She sniffles against him, and slips her face upward; he can suddenly feel her lashes against the skin of his throat. "I'm sorry. I'm sorry, Mr. Lupin." Her arms tighten. "Nobody cares about me."

"I'm sure someone cares about you." He says this because girls like Cho are often wrong when it comes to things like that; they have the liberty to overlook them because there are so many. It's not very fair.

"Cedric died," Cho sobs. "Cedric is dead!"

Oh, thinks Remus.

Oh,_ that_.

Her littleness tears at him: addictive. They spend a long time simply sitting, listening to the cars and the people and the noises of the hotel -- a world that perhaps was not meant for Mr.
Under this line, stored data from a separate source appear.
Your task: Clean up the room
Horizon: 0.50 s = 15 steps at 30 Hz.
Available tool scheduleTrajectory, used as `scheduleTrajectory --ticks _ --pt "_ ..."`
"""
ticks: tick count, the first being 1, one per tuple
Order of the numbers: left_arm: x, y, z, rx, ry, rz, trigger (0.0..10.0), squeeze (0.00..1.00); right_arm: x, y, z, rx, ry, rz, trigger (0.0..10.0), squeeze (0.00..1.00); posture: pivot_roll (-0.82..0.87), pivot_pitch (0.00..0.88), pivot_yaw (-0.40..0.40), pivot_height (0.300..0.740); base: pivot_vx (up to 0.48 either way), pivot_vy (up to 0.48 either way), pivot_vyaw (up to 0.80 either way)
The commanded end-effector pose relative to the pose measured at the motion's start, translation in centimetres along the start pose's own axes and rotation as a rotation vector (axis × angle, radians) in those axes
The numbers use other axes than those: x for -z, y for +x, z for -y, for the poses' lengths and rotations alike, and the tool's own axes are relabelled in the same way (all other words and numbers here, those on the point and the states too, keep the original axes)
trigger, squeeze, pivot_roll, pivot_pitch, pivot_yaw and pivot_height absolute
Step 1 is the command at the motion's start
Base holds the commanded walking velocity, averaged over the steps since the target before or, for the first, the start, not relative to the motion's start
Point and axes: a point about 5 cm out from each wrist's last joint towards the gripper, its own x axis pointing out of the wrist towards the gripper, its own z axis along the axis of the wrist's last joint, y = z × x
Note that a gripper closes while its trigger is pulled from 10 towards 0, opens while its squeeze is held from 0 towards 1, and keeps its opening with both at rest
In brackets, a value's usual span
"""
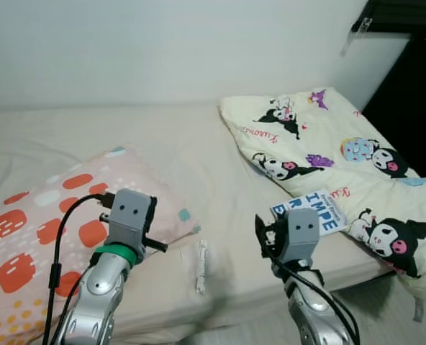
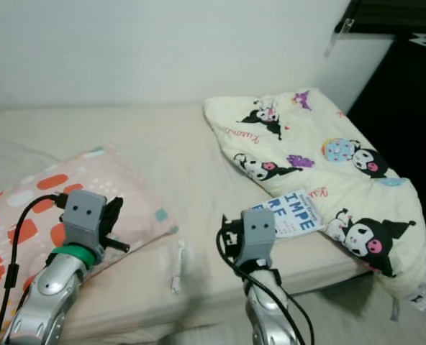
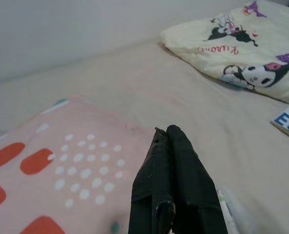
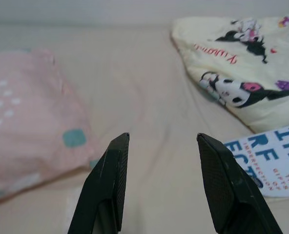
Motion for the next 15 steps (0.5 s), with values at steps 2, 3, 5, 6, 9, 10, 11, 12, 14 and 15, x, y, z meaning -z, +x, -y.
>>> scheduleTrajectory --ticks 2,3,5,6,9,10,11,12,14,15 --pt "0.79 -0.48 0.41 0.022 -0.001 -0.029 10.0 0.00 1.04 -0.26 -0.09 -0.002 -0.014 -0.040 10.0 0.00 0.01 0.067 0.002 0.740 0.000 0.000 0.00" --pt "0.88 -0.57 0.42 0.024 0.002 -0.032 10.0 0.00 1.19 -0.28 -0.17 -0.003 -0.015 -0.044 10.0 0.00 0.01 0.067 0.002 0.740 0.000 0.000 0.00" --pt "0.94 -0.64 0.43 0.025 0.004 -0.034 10.0 0.00 1.28 -0.30 -0.23 -0.003 -0.015 -0.046 10.0 0.00 0.01 0.067 0.002 0.740 0.000 0.000 0.00" --pt "1.04 -0.76 0.38 0.026 0.005 -0.037 10.0 0.00 1.40 -0.32 -0.34 -0.006 -0.010 -0.051 10.0 0.00 0.01 0.068 0.002 0.731 0.000 0.000 0.00" --pt "1.08 -0.82 0.33 0.027 0.007 -0.038 10.0 0.00 1.47 -0.28 -0.42 -0.008 -0.007 -0.051 10.0 0.00 0.01 0.068 0.002 0.716 0.000 0.000 0.00" --pt "1.08 -0.82 0.33 0.027 0.007 -0.038 10.0 0.00 1.47 -0.28 -0.42 -0.008 -0.007 -0.051 10.0 0.00 0.01 0.068 0.002 0.716 0.000 0.000 0.00" --pt "1.03 -0.83 0.27 0.025 0.009 -0.038 10.0 0.00 1.35 -0.16 -0.67 -0.023 0.002 -0.044 10.0 0.00 0.02 0.071 -0.002 0.706 0.000 0.000 0.00" --pt "1.02 -0.84 0.25 0.024 0.009 -0.038 10.0 0.00 1.33 -0.12 -0.74 -0.027 0.004 -0.042 10.0 0.00 0.02 0.071 -0.002 0.701 0.000 0.000 0.00" --pt "1.01 -0.85 0.24 0.024 0.009 -0.038 10.0 0.00 1.33 -0.09 -0.78 -0.029 0.004 -0.041 10.0 0.00 0.02 0.071 -0.002 0.691 0.000 0.000 0.00" --pt "1.01 -0.85 0.26 0.024 0.009 -0.038 10.0 0.00 1.31 -0.07 -0.78 -0.029 0.004 -0.040 10.0 0.00 0.02 0.071 -0.002 0.686 0.000 0.000 0.00"
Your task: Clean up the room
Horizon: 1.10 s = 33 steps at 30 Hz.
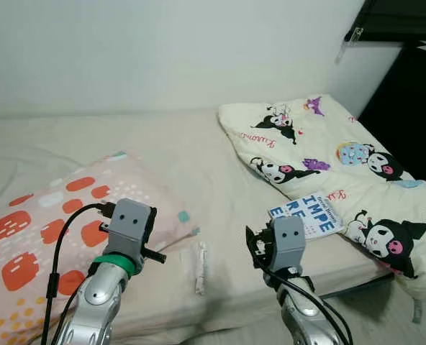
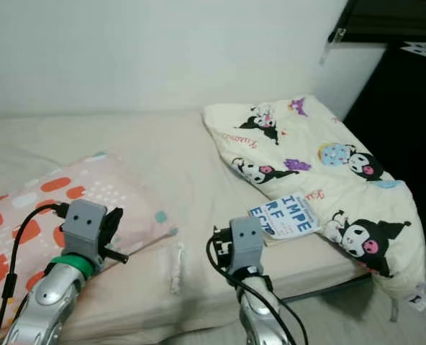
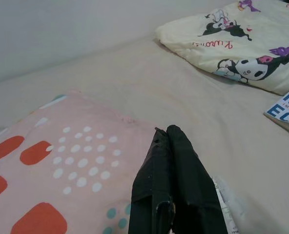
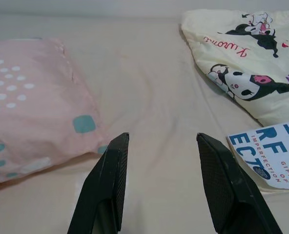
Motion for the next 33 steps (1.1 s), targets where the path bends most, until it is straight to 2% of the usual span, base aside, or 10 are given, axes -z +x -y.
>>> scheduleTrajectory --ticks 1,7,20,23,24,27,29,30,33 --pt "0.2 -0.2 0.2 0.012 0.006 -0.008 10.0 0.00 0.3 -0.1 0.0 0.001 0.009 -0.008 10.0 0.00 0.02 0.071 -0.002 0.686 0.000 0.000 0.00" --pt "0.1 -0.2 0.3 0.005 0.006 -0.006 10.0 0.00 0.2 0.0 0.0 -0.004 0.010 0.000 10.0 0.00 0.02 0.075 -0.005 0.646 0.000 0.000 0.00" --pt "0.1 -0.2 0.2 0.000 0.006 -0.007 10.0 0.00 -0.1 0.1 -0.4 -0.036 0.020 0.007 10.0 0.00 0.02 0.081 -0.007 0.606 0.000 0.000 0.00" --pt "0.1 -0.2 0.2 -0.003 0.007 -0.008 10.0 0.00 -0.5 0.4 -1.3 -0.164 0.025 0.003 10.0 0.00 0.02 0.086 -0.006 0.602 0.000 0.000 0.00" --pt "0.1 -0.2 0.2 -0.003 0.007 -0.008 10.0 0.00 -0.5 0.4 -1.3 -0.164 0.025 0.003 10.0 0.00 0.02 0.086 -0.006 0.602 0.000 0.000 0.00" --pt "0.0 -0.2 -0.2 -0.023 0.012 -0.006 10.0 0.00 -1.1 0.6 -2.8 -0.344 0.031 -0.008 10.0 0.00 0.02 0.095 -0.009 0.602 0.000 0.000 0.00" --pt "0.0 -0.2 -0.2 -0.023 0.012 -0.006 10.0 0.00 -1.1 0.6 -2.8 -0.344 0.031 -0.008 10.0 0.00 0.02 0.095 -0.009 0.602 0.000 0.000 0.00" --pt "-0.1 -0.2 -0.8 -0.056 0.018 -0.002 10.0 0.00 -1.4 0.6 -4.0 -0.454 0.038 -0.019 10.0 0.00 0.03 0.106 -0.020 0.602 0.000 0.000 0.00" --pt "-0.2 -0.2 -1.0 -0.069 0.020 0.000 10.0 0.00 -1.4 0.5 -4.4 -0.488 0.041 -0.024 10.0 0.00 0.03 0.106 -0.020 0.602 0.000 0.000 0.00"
Remus after all. He'd known that a vacation would do little for his nerves. He'd known that there was always something to worry about, whether it was papers or travel routes or the correct thing to say to the valet. As it is, Remus is not sure he has ever been entirely truthful in his life -- there is always a word he would prefer but cannot utter. It's the fate of someone who is thoughtful. The fate of the kind man.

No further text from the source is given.